Retrieve all lines below that have the string "text".

Saved entries ::
↓

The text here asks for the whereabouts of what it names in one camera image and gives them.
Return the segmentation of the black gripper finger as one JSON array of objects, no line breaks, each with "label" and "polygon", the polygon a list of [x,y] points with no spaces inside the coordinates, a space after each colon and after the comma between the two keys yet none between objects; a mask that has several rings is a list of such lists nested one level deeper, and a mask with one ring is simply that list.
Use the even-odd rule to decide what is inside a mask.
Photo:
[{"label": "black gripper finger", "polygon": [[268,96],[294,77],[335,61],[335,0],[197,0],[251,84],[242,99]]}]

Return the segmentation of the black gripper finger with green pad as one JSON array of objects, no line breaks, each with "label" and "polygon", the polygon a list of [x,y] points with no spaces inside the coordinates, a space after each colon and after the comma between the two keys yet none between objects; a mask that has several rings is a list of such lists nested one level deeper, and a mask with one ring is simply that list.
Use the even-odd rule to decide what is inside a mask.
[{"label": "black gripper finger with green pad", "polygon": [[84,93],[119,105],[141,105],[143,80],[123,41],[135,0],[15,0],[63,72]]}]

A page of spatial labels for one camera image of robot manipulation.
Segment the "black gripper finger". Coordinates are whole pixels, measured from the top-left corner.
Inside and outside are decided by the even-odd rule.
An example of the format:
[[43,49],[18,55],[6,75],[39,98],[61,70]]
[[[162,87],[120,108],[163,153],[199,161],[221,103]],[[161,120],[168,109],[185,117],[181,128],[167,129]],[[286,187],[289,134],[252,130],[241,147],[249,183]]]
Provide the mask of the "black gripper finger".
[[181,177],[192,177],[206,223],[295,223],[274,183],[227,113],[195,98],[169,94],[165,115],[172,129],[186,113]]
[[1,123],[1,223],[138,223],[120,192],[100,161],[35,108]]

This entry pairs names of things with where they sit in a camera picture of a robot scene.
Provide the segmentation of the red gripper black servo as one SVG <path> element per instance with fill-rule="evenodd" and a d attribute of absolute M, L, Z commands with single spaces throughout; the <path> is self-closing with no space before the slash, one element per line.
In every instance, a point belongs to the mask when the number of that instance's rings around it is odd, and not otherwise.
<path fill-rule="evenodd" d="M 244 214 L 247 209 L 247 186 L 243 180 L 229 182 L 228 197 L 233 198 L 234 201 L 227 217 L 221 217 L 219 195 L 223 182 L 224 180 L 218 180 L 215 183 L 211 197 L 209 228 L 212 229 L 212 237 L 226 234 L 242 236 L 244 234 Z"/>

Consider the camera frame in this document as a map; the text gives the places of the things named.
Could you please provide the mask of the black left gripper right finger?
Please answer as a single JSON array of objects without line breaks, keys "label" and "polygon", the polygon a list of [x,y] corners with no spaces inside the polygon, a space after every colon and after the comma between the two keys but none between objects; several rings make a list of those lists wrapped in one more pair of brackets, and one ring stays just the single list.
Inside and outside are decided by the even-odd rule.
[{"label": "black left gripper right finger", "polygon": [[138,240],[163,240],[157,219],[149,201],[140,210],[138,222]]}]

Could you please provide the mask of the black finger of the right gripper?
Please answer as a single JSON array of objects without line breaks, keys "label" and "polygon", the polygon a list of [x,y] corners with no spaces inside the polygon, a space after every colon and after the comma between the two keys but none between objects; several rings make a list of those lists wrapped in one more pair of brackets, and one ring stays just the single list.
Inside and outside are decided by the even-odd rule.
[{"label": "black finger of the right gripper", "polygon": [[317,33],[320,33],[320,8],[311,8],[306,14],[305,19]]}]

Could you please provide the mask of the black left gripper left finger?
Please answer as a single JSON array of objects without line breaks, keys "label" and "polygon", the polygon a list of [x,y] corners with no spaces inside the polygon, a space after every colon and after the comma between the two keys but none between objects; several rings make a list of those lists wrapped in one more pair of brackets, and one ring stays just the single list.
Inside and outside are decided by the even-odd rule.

↑

COMPLETED EXERCISE ::
The text here asks for the whereabouts of what it names in one camera image and gives them.
Consider the camera frame in this document as a map; the text gives the places of the things named.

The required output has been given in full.